Yaşayışlarını cismaniyetin mahbesinde sürdürenler, bütün bir gençlik dönemlerinde, hayatlarının parlak bir tâli’ ve ebedî bir huzur içinde geçeceğini sanır; kendileriyle beraber her şeyin de fâni olduğunu hiç mi hiç düşünmezler. Düşünme mevsimi gelince de nasıl düşüneceklerini bilemeden “esef”ler ve “hasret”lerle inler ve şöyle derler: Meğer dünyaya geldiğimiz andan itibaren her şey bize veda etmeye başlamış. Meğer yüzümüze gülen her şey birer “elveda” tebessümüymüş de bizler anlayamamışız! Nasıl olmuş da üç beş saatliğine tenezzühe çıktığımız bu piknik yerine bağlanıp kalmışız da, iki adım ötesini görememişiz! Meğer dünyaya geldiğimiz aynı gün, çıkışa hazırlanma mesajını da almışız. Ve o gün-bugün hep bir meçhul çukura doğru kaymışız da bunun farkına bile varamamışız. Şimdi görüp sevdiğimiz, sevip bağlandığımız her şeyin, süratle bizden uzaklaştığını müşâhede ediyor ve “elveda” demeye fırsat bile bulamıyoruz.
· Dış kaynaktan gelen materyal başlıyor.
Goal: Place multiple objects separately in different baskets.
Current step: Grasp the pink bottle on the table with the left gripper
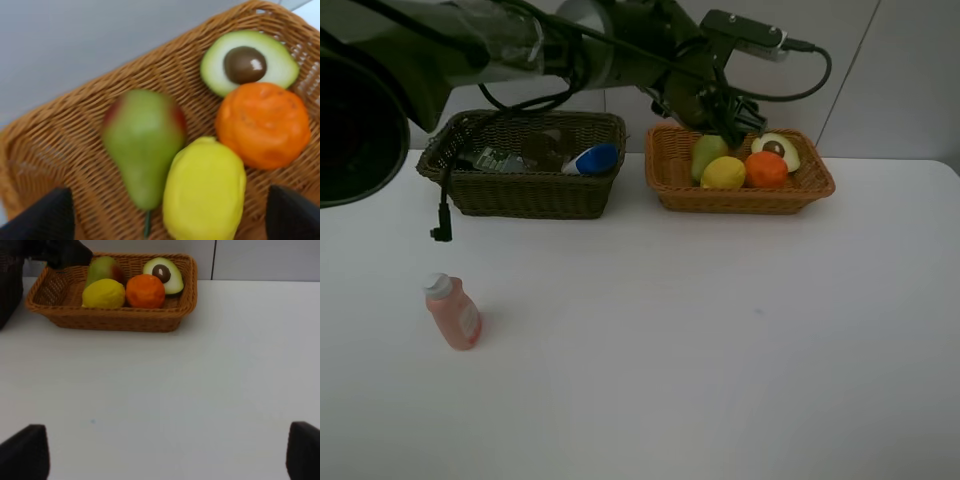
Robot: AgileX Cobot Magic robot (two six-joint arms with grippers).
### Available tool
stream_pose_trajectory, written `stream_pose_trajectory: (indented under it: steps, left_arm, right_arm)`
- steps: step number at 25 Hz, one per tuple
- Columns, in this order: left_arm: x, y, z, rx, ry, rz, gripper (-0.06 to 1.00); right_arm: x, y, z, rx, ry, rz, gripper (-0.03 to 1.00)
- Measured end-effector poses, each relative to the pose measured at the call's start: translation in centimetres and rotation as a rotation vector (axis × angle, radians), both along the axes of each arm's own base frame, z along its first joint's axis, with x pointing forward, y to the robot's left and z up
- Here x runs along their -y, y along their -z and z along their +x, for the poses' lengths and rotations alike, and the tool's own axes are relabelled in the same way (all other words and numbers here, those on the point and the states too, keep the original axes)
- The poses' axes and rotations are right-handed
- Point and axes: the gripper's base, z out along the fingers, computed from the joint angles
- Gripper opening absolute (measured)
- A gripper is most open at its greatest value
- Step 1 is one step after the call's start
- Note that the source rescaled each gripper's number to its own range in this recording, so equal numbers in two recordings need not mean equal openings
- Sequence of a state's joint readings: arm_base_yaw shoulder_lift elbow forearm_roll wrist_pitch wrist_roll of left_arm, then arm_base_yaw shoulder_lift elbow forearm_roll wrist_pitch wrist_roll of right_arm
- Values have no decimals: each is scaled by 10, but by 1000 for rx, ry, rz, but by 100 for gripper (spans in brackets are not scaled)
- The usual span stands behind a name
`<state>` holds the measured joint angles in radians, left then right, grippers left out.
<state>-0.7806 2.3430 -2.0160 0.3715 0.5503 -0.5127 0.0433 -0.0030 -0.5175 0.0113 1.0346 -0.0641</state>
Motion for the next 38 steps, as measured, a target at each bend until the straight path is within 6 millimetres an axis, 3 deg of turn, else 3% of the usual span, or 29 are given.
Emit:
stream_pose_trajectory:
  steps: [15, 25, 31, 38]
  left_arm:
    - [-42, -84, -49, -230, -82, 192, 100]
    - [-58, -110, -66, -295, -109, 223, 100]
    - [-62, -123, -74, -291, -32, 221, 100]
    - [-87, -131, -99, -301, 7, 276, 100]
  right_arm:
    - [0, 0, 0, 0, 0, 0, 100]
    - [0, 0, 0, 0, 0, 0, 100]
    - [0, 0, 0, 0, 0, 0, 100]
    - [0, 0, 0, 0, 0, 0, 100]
Elveda gençliğe, güzelliğe! Elveda zevk u sefâya! Elveda neşeye, huzura, çığlığa! Elveda ümit meşaleleri arasında çalımlı çalımlı yürüdüğümüz aydınlık günlere! Elveda mutluluk hülyalarına, saadet düşlerine! Elveda bütün arzulara, rüyalara, emellere..!

Bu boğucu sis ve duman içinde bunlar, daha mezara girmeden ölür; ölülere karışır ve her lahza birkaç ölümü birden yaşarlar. Böyleleri için bir daha da bu ayrı ayrı hesapların uyuşarak aynı yekûna varması ve birbirinden kopan unsurların bir araya gelerek o eski günlerin bir kere daha yaşanması mümkün olamaz.

Dünü bugünle, bugünü de yarınla bir arada mütalâa edebilen ruh insanlarının varlık ve hâdiselere bakışları ise, tamamen başkadır. Hatta bunlardan çok fazla okuyup düşünme fırsatını bulamayanlar bile, hayat ve ölüm hakkındaki düşünceleriyle diğerlerinden daha derli toplu, anlayışlarıyla daha derin, değerlendirmeleriyle de daha isabetli, daha tutarlıdırlar. Ruh insanının, her şeye derin bir alâka ile konup kalkan bakışları, basiret ve itinalı davranışları, vazife şuuruna sımsıkı bağlı hareketleri, fâni zaman ve mekânların, ebedî zaman ve mekânlara varacağını bilen vicdanı, ölüm girdaplarında dahi, onun ruhuna saadetlerin en erişilmezini duyurur.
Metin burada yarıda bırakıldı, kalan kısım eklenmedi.